Urban Dilemma: Elect Or Appoint Members Of the School Board?
| BOSTON
Jean McGuire once flew fighter aircraft in training missions during World War II. But she didn't see combat until she was elected to Boston's school board in the 1980s.
"One member was going to duke it out with another member over some issue," says the former school board official. Even though the meetings could be divisive, Ms. McGuire says an elected school board - rather than an appointed one - is a basic democratic right and ensures that citizens have a say in how their schools are run. This November, she hopes Bostonians will vote to bring back an elected school board.
The Hub, like a handful of other cities, has abandoned elective representation on its school board. Fed up with school-board infighting over curriculum, resources, and race, the Massachusetts legislature five years ago handed full control of the nation's oldest public school system to Boston's mayor. Now this decision has come up for citizen approval, and early polls show strong support for a return to an elected board.
The debate here over the controversial ballot initiative raises the same question that vexes many other big cities: What's the best way to attract competent people to run troubled urban schools - through the personnel office or through the ballot box?
While the vast majority of the nation's public schools are run by elected officials, a growing number of cities are joining Boston in adopting an appointed school board system. In Baltimore, Chicago, Cleveland, Philadelphia, and Providence, R.I., city leaders say they need more control over school policy and budgets to keep schools running.
"Maybe some of you weren't around to witness the spectacle of an elected school board," Boston Mayor Thomas Menino said at a recent breakfast meeting with local businessmen. "Consider yourself lucky. Their behavior provided me with some of my most colorful memories."
Accomplishments of the mayor's appointed school board read like a laundry list of education reforms: The board hired a tough new superintendent with a reputation for school improvement. It negotiated a four-year contract with the teacher's union to avoid yearly strikes. It encouraged parent-teacher councils to influence policy in each school. It set new high standards in reading, math, and science. And it has offered balanced budgets four years in a row.
Appointed board members "tend to look at the broader issues and tend not to get into turf-like issues," says Michael Contompasis, headmaster of the prestigious Boston Latin School. "They're apolitical, although one could argue that nothing in this city is apolitical."
Even some former critics have converted to the appointed cause.
"The fact that we had to run [for re-election] every two years made people more conscious of getting press time" than of making the schools better, says Jean Sullivan McKeigue, a former elected board member. "There was no focused effort to improve the system."
Yet some experts say there's no evidence that an appointed school board is inherently better than an elected one.
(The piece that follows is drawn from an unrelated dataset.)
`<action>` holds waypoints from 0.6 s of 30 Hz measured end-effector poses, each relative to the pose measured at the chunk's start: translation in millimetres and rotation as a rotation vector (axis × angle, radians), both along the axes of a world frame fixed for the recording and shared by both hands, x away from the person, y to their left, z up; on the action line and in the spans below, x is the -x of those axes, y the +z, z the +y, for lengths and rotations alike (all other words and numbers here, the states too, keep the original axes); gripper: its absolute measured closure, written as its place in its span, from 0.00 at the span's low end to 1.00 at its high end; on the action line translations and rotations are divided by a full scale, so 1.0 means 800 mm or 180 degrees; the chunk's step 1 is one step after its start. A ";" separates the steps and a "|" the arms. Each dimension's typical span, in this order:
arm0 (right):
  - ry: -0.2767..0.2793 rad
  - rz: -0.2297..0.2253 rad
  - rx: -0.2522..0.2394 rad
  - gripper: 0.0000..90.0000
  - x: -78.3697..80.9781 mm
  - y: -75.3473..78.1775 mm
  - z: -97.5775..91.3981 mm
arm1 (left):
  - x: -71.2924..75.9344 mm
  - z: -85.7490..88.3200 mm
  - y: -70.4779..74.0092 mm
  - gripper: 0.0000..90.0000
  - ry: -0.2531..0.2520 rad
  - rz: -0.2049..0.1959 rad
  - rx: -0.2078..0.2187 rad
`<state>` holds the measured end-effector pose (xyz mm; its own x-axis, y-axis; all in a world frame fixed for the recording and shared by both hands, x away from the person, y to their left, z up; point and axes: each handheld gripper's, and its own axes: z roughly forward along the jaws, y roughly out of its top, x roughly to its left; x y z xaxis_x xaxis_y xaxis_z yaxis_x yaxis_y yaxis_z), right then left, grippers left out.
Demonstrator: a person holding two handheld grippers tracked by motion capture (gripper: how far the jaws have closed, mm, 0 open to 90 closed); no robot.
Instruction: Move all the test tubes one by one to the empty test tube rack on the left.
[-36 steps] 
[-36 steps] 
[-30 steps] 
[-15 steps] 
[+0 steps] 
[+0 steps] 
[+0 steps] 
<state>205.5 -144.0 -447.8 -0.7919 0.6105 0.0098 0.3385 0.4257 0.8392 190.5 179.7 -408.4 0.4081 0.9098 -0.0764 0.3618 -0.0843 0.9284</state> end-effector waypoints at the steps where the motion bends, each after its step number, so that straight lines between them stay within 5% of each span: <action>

Most of the local school districts in Virginia, they note, abandoned an appointed system last year and have switched to elected school boards.
"Consensus certainly helps in getting things done, and the only way to guarantee consensus is to only name like-minded people" to the school board, says Michael Casserly, executive director of the Council of Great City Schools in Washington. "But an elected board can create the same unified stance. It depends on who is on the board more than how they got there."
For their part, Boston proponents of an elected school board call Question 2 nothing less than a defense of representative democracy. They say voters, and minorities in particular, must have a say in how their tax dollars are spent.
"I'm confident that the electorate is sophisticated enough to choose the best people," says Gareth Saunders, a Boston city council member and proponent of an elected board. "I don't want to delegate that power to a third party, who in this case is the mayor."
To Mr. Saunders, the hurly burly of past school board meetings is part of "the beauty of democracy. You take the good, the bad, and the ugly. But seriously, you're condemning the present system on past board members. There's a new crop of talent in Boston," and voters should have the opportunity to put them into power.
But Mr. Casserly says that changing to an elected board now would prove disruptive. "The Boston appointed board has done particularly well, and if you've got a good board, the last thing you want to do is get rid of it," he says. "They're hard to find."